People will forget what you said, people will forget what you did, but people will never forget how you made them feel.  Forgive them and free yourself from emotional bondage. 

 

 

Welcome Children

“I’ve learned that whenever I decide something with an open heart, I usually make the right decision.”  Maya Angelou

With open hearts and minds, my children came to see where our new blended family will be living soon.  This was their first visit here, and they willingly came, ready to get a glimpse of their future.  I was certain that my children would feel the love and trust that we offered them as we showed them their new home, and they did.  They rediscovered their inner strength after the trials and turmoil of divorce and breathed in relief, peace, and joy.  They spent time with someone who will become a very special person in their lives and as he reached out for them, they embraced him with faith. 

The last few months have been a time of great change, a time of reflection, renewal and re-creation.  I have taken adversity and turned it into advantage for my children and myself, and this weekend gave us the opportunity to together explore our new life with courage, with hope, with love.
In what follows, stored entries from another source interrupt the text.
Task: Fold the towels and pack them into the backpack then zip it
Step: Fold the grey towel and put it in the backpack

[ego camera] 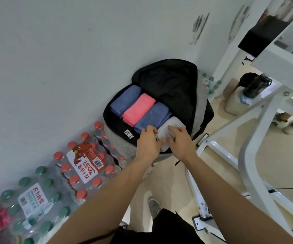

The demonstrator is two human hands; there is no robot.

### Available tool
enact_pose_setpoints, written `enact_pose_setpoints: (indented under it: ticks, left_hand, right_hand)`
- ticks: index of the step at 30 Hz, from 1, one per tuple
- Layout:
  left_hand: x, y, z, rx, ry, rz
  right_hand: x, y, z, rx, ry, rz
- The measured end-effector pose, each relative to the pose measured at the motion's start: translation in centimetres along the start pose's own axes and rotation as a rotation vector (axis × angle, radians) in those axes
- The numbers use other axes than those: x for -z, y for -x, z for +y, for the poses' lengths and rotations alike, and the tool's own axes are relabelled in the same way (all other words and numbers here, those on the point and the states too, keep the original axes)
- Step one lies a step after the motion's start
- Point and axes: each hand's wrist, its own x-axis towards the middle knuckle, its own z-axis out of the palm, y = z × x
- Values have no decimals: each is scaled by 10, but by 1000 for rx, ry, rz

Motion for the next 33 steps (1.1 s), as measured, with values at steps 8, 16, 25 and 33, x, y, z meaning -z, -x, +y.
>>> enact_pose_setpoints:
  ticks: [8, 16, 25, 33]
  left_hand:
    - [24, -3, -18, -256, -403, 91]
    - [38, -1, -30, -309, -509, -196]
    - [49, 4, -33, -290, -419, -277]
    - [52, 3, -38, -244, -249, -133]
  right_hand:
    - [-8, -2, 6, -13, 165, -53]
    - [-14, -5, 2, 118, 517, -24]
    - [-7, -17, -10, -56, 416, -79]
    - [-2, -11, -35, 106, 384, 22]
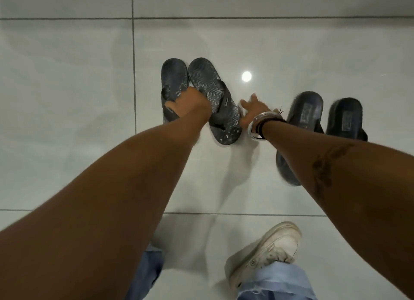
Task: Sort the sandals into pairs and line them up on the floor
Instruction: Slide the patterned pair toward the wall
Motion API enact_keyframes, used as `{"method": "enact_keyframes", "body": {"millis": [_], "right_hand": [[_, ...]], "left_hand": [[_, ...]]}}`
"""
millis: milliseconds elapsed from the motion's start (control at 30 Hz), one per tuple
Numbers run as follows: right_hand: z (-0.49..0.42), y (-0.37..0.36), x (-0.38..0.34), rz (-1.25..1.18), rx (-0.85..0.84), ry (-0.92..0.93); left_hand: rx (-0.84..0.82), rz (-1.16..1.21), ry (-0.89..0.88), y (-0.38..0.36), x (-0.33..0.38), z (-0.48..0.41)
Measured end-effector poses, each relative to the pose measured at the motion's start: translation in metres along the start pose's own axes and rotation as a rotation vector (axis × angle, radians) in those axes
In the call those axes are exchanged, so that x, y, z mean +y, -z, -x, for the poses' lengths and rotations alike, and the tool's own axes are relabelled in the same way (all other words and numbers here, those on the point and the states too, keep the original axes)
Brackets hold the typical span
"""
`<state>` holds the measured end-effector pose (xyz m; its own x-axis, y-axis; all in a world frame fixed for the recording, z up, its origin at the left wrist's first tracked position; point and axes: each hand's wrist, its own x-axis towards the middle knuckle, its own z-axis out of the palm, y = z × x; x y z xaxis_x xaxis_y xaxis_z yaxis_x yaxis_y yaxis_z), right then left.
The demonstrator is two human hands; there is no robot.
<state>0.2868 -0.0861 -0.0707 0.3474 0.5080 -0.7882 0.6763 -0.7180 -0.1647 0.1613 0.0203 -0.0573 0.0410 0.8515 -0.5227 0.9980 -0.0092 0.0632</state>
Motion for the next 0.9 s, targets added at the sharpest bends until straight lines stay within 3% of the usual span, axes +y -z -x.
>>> {"method": "enact_keyframes", "body": {"millis": [200,333,500,733,900], "right_hand": [[-0.009,-0.004,-0.001,0.033,0.021,-0.033],[-0.013,0.002,-0.011,-0.091,-0.001,-0.067],[-0.020,0.009,-0.041,0.157,-0.034,-0.017],[-0.019,-0.006,-0.070,0.031,-0.127,-0.121],[-0.018,-0.005,-0.074,0.091,-0.147,-0.109]], "left_hand": [[-0.107,-0.122,-0.170,0.000,0.007,-0.008],[-0.201,-0.112,-0.204,0.009,0.002,-0.013],[-0.257,-0.117,-0.217,0.038,-0.027,-0.038],[-0.072,-0.203,-0.250,0.122,-0.070,-0.128],[-0.059,-0.207,-0.272,0.137,-0.089,-0.164]]}}
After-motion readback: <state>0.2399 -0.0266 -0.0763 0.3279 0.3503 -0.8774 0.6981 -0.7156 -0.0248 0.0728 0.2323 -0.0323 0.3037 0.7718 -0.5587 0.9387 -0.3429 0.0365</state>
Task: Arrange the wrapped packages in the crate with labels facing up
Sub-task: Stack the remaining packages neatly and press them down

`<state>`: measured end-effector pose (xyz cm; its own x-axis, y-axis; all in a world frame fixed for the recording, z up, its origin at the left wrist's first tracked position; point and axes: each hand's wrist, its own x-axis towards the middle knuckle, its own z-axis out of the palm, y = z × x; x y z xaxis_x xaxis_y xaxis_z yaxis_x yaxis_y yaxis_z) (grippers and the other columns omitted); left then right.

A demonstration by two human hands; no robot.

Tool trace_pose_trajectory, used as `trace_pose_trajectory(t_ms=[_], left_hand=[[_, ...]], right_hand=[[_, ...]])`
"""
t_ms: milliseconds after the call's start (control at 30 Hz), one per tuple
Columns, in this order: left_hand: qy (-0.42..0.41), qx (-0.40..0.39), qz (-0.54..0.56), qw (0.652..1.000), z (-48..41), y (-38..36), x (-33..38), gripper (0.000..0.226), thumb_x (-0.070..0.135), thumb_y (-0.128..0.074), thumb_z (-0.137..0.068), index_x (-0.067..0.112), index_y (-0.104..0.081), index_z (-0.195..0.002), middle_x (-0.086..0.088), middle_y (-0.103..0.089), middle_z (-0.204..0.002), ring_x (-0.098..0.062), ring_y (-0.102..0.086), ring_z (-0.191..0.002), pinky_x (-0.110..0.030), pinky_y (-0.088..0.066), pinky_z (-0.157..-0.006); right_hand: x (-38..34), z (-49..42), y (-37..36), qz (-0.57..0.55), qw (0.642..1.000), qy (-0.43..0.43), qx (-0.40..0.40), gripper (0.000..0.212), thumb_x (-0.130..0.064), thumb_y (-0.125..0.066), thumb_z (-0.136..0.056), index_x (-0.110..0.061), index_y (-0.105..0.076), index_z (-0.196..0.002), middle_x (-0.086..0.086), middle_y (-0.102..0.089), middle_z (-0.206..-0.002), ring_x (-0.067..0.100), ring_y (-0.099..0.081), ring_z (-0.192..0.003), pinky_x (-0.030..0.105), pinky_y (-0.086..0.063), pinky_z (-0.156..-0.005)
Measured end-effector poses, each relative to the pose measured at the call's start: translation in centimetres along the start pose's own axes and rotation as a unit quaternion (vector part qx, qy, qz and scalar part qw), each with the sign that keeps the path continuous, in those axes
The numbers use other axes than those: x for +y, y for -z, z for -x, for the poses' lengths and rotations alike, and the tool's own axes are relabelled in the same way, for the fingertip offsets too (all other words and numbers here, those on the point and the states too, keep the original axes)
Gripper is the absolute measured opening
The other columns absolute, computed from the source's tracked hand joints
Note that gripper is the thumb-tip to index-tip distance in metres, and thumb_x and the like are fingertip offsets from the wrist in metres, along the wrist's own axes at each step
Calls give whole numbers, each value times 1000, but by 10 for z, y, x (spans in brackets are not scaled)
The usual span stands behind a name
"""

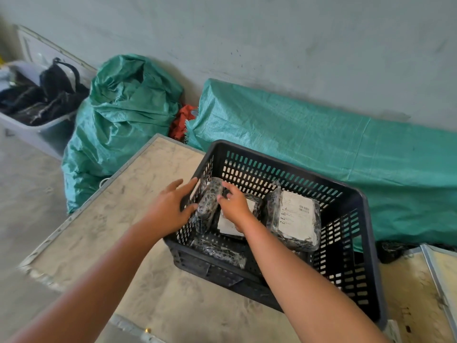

Welcome, dear children, to a new and wonderful life that is about to begin for all of us.

What Fairy Tale: Divorce Part 2

Today my divorce was finalized in court.  I continue to move forward, putting the past behind me.  My friend L reminded me that my past is part of who I am, but I drew the courage to seek a new life in the midst of chaos and uncertainty.   She said it’s very clear that I am working to exemplify that no matter how bad the circumstances, each of us is responsible for our own happiness.  She told me it takes a great deal of courage to search for inner peace when life is surrounded by chaos, but when you want it bad enough nothing is impossible.

Maybe today’s events will eventually hit me like a ton of bricks, or maybe I already went through the worst part and moving on was the biggest challenge. I don’t know the answer to that until my journey unfolds, but I have had the courage to take the first steps and I will find the courage to carry on one step at a time no matter what life tosses my way. I will remember that, both on challenging and even on perfect days. 

I would not have this strength without my past, but I also have not let my past define my present….which, according to my friend L, is a gift that few people have the courage to open.